If you haven't already find a copy of "Scoring Points: How Tesco Continues to Win Customer Loyalty" it's available on Amazon both in paper and on the Kindle. For those that don't know Tesco is one of the leading supermarket brands in the UK who are famous/infamous about their reward scheme.
The book goes into a fair amount of depth on several subjects but highlights some areas that might directly help you.
One of the big things it covers is why setup a points scheme? If its to reward customer loyalty just give them period discount codes, its a lot cheaper and has a similar effectiveness. Points schemes really only provide a good return if they are being used with data mining to open new opportunities.

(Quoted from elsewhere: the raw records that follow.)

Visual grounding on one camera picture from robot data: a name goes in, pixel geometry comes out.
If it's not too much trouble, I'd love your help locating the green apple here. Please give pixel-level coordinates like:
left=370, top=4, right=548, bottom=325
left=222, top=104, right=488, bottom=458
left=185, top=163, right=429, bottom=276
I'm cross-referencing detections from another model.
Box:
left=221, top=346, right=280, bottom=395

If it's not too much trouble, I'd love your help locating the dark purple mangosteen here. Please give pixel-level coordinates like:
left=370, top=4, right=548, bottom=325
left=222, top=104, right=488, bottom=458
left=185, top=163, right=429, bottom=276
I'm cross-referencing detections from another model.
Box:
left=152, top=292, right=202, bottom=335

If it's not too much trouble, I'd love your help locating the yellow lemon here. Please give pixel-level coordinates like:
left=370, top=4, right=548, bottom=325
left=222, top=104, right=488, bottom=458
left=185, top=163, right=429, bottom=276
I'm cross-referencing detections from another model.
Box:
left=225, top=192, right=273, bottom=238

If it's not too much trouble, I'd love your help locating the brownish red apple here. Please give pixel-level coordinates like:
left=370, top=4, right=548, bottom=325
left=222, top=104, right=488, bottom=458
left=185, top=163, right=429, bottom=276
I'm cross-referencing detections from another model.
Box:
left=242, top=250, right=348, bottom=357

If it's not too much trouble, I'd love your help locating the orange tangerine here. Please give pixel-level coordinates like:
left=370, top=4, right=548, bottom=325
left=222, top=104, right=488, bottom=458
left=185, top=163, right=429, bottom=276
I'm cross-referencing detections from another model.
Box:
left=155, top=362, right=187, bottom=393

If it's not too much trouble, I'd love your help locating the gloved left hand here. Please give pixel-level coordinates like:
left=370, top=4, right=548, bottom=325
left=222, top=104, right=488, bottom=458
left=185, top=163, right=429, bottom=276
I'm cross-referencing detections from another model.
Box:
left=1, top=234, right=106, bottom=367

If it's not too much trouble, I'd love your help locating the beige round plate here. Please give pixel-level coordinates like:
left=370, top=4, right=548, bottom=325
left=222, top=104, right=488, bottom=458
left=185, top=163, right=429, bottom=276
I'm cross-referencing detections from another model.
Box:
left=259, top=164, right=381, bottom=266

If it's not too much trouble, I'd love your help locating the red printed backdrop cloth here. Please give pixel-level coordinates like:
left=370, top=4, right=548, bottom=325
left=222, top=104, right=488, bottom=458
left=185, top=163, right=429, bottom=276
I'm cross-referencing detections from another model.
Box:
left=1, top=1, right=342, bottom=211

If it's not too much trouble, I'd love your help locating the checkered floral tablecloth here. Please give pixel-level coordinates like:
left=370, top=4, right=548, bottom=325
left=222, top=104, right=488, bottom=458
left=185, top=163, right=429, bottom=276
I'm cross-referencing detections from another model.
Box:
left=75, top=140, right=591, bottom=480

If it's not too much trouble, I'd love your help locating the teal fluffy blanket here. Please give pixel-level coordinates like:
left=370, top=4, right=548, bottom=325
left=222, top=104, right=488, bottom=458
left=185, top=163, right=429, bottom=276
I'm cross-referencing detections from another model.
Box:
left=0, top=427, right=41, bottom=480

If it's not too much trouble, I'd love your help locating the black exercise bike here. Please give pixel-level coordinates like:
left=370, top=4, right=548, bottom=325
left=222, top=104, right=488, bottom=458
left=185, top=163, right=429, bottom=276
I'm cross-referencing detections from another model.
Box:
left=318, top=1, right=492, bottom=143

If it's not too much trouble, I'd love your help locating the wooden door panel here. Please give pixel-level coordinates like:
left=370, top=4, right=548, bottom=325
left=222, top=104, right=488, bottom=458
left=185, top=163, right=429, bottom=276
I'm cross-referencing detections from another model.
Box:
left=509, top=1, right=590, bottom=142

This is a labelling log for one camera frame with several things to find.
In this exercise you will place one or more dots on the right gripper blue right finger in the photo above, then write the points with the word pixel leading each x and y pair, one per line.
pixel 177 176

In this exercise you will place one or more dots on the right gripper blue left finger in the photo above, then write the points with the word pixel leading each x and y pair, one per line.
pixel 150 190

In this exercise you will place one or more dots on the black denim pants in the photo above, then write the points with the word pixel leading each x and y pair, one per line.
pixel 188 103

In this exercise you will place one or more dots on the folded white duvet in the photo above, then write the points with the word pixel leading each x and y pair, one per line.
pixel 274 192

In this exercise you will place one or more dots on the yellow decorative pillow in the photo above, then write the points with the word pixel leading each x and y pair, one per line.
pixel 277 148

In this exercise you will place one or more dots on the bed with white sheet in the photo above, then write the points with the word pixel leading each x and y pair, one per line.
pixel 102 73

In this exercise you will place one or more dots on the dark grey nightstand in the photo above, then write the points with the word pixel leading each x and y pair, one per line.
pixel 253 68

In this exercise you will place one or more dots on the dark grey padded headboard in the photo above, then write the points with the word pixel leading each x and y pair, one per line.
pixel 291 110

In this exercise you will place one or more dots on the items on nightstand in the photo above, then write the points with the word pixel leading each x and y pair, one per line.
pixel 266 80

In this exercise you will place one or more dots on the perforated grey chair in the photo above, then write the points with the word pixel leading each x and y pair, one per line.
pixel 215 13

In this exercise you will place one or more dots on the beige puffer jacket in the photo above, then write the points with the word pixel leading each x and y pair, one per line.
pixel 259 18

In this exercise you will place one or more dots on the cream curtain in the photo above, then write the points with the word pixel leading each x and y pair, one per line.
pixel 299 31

Now as Tesco was a bricks and mortar store they didn't have the advantage of a nicely available transaction log with user_id to track users. So they relied on people use ClubCards and tracking users purchases through the ClubCard scheme. Every few months Tesco would send out ClubCard rewards a mixture of ways to get more points or get discounts, more often then not these were not on products you bought but products that were similar with a slightly higher price bracket. In effect they used the data and promotions to change their users behaviour.
So what is your goal with your points scheme?
Is the goal to change user behaviour or simply to reward users?
Building a point scheme is quite complicated vs a simple reward scheme where you dish out discount vouchers is it worth the extra development time and support?
Sort of linked the book I mentioned is a fair few years old, and covers Tesco first online foray given that point schemes were first introduced to track users purchases rather then reward customer loyalty is there a need for such a system, when you already have its biggest business advantage the data. Could you simply use your existing data to reward and change user behaviour?